*What you should do:*
Give again, exactly as written, each line of the material below starting at the line that contains "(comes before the" and ending at the line that contains "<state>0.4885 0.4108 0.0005". Both ends count, and no other line does.

*Supplied data:*
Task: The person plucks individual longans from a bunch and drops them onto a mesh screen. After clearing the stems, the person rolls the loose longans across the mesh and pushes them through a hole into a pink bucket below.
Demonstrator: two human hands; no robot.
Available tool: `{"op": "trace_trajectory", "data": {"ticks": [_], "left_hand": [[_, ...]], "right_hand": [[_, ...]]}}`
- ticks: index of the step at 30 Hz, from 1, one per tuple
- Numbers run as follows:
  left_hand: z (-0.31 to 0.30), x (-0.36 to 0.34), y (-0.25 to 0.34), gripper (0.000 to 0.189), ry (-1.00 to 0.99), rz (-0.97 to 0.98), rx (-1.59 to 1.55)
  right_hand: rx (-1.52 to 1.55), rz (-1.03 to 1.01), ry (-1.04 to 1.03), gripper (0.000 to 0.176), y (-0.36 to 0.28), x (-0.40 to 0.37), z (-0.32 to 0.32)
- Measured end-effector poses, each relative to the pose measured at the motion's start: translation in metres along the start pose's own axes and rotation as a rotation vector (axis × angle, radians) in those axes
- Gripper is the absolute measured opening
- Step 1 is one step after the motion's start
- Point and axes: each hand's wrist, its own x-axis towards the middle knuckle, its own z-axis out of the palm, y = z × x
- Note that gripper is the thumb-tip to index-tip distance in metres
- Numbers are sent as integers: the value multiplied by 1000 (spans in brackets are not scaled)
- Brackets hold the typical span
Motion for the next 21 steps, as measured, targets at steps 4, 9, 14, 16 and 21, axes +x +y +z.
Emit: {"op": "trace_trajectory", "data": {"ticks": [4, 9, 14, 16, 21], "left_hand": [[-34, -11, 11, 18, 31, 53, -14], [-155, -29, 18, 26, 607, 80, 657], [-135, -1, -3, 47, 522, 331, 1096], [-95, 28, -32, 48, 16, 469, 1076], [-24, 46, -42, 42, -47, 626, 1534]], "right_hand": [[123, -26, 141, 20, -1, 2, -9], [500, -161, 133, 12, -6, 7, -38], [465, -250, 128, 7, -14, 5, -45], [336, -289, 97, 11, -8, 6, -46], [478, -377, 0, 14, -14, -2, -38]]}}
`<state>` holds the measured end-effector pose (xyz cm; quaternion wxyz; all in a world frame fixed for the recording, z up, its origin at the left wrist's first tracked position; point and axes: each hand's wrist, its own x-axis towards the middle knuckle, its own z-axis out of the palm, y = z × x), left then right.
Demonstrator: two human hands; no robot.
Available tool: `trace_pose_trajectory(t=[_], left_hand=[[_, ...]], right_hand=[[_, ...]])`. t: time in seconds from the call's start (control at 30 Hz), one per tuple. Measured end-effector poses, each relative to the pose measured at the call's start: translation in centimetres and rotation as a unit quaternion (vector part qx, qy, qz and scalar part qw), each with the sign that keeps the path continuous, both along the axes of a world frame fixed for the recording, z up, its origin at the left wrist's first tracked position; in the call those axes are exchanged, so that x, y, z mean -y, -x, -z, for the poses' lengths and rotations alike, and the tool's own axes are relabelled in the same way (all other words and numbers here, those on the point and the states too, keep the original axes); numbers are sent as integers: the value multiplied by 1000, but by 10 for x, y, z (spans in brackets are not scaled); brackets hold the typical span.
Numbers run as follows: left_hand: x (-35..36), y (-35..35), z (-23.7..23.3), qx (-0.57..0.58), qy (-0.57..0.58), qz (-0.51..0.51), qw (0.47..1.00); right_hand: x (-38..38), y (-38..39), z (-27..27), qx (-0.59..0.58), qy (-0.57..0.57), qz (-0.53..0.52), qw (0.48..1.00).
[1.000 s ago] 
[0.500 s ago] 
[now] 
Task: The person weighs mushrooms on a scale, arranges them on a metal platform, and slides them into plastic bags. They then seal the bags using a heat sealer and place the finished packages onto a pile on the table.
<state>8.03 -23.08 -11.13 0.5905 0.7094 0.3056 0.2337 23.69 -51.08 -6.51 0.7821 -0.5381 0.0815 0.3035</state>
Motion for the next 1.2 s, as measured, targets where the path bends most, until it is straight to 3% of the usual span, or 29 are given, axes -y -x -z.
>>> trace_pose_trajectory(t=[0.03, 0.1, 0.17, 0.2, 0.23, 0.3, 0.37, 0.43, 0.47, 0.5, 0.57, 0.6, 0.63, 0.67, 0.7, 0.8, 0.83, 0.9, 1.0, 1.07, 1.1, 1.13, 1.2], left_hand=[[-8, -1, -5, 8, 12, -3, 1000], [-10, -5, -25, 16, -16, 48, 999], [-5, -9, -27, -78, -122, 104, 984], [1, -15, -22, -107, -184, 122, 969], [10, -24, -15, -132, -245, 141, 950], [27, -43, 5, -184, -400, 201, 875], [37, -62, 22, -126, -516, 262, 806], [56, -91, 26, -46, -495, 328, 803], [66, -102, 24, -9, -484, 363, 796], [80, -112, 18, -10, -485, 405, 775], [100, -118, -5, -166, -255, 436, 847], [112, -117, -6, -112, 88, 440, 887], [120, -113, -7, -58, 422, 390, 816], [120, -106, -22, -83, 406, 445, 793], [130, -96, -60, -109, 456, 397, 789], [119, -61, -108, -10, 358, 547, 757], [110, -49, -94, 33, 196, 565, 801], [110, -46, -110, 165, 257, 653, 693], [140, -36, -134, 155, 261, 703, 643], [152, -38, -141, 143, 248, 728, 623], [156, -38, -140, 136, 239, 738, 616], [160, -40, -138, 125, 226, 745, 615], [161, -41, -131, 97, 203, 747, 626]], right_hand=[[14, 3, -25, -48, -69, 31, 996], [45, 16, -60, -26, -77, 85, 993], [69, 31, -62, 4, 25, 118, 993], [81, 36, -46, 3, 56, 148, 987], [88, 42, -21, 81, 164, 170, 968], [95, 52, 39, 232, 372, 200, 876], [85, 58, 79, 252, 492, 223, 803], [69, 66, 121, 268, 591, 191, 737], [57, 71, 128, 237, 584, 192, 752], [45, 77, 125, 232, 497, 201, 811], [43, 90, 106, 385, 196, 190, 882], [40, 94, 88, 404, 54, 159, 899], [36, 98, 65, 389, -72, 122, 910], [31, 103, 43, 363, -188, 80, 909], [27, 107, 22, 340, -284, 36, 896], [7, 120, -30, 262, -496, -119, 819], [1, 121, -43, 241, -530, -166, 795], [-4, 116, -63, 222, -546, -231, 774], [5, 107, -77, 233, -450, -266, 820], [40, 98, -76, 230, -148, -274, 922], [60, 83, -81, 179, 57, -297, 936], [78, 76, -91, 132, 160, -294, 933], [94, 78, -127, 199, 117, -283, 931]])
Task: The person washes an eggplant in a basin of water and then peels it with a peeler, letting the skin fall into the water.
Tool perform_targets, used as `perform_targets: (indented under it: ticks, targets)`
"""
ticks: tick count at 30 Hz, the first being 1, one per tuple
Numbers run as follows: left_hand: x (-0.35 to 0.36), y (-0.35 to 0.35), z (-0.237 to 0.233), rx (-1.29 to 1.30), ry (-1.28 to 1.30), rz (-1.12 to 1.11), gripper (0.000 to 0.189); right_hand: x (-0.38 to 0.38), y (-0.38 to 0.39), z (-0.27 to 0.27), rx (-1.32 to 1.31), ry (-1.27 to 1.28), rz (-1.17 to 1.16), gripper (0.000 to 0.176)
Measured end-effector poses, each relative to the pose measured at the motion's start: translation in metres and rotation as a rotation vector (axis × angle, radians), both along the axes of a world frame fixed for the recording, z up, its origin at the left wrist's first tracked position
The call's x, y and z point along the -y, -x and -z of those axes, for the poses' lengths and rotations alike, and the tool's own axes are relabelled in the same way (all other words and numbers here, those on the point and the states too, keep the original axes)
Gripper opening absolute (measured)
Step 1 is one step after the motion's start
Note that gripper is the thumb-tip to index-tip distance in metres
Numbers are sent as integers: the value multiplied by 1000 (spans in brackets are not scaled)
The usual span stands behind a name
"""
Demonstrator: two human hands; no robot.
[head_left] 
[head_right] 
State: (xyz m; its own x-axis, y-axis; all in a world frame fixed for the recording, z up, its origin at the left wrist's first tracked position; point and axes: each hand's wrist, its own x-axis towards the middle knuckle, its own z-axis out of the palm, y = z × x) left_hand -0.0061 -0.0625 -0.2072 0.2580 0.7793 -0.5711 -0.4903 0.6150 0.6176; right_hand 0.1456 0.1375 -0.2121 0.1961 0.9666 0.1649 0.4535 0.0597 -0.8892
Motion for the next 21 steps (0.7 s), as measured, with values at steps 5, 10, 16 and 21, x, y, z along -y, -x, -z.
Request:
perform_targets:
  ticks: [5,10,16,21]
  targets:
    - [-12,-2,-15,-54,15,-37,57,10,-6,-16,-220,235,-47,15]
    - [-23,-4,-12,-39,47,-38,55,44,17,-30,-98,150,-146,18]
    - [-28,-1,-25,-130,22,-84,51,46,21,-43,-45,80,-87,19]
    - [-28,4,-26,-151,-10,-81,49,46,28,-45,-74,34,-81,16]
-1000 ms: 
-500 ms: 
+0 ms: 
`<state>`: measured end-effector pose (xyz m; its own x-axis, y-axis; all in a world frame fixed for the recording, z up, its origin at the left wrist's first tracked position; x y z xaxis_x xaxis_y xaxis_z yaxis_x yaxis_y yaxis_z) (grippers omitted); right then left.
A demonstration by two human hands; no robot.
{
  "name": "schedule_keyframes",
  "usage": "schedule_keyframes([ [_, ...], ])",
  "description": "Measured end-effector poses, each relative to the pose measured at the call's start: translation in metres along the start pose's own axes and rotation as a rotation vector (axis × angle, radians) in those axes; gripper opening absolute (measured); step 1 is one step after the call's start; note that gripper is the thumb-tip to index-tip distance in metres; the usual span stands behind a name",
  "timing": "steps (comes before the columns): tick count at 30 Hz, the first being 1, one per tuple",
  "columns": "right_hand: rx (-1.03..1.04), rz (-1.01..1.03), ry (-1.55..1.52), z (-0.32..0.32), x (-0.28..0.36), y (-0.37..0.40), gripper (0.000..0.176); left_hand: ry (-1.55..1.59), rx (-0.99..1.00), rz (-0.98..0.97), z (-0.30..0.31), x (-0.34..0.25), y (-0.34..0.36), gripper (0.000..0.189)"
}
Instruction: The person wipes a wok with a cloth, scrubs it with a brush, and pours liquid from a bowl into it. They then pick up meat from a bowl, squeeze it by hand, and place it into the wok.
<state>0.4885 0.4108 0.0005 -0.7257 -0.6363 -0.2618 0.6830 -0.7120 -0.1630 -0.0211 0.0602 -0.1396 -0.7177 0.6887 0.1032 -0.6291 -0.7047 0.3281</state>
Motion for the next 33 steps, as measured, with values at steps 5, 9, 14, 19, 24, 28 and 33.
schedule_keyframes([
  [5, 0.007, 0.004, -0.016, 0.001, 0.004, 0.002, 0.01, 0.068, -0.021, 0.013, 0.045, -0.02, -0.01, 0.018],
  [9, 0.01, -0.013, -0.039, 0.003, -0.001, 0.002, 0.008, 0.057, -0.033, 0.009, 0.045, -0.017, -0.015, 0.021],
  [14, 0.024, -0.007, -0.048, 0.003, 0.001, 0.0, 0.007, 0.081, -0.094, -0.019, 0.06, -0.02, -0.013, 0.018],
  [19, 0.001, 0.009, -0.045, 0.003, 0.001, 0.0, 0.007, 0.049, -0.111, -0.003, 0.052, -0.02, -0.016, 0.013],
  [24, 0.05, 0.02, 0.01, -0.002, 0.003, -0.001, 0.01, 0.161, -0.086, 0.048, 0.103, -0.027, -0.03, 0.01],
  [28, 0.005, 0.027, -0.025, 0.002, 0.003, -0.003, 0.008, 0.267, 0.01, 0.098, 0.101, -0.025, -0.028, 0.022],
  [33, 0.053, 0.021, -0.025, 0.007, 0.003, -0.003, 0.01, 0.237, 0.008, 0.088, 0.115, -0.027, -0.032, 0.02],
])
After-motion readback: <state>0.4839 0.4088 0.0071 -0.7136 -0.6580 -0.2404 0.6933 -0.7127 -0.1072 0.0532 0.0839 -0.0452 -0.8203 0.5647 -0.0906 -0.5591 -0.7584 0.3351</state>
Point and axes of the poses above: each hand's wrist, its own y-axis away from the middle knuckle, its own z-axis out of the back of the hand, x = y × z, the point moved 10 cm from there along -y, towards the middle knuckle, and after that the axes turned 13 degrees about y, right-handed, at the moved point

*Response area:*
  "timing": "steps (comes before the columns): tick count at 30 Hz, the first being 1, one per tuple",
  "columns": "right_hand: rx (-1.03..1.04), rz (-1.01..1.03), ry (-1.55..1.52), z (-0.32..0.32), x (-0.28..0.36), y (-0.37..0.40), gripper (0.000..0.176); left_hand: ry (-1.55..1.59), rx (-0.99..1.00), rz (-0.98..0.97), z (-0.30..0.31), x (-0.34..0.25), y (-0.34..0.36), gripper (0.000..0.189)"
}
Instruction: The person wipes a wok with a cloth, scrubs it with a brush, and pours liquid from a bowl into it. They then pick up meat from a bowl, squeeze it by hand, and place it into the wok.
<state>0.4885 0.4108 0.0005 -0.7257 -0.6363 -0.2618 0.6830 -0.7120 -0.1630 -0.0211 0.0602 -0.1396 -0.7177 0.6887 0.1032 -0.6291 -0.7047 0.3281</state>

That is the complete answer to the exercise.